TASK STATEMENT »
Return every line below in which "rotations" appears.

** Opening SOURCE MATERIAL block **

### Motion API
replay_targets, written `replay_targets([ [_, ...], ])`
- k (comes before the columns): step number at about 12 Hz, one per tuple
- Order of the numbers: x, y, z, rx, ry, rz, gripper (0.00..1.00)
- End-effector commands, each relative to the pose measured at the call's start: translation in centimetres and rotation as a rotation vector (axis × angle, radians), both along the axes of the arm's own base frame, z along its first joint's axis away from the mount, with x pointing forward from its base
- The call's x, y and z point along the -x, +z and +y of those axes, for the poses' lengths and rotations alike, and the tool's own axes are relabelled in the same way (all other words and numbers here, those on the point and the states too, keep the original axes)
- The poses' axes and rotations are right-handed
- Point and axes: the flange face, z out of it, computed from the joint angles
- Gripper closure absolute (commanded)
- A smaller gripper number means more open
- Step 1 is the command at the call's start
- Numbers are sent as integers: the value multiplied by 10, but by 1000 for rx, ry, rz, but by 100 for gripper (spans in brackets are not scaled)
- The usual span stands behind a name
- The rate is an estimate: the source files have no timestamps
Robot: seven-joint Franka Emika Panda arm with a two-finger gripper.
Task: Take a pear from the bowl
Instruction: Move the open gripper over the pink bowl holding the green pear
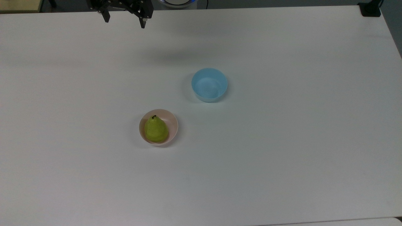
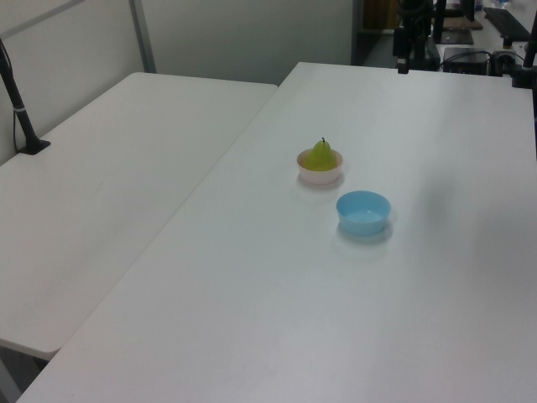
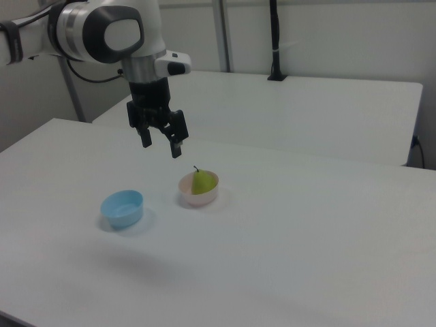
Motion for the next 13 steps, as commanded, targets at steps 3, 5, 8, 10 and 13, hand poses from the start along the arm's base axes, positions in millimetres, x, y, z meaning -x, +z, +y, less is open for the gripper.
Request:
replay_targets([
  [3, -6, 5, -8, 11, -6, -12, 0],
  [5, -9, 3, -8, 10, -9, -12, 0],
  [8, -40, -6, -5, 3, -18, -21, 0],
  [10, -78, -25, 15, -36, -26, -52, 0],
  [13, -130, -85, 47, 9, -65, -153, 0],
])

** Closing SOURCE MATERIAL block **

OUTPUT FOR THIS EXERCISE »
- The call's x, y and z point along the -x, +z and +y of those axes, for the poses' lengths and rotations alike, and the tool's own axes are relabelled in the same way (all other words and numbers here, those on the point and the states too, keep the original axes)
- The poses' axes and rotations are right-handed

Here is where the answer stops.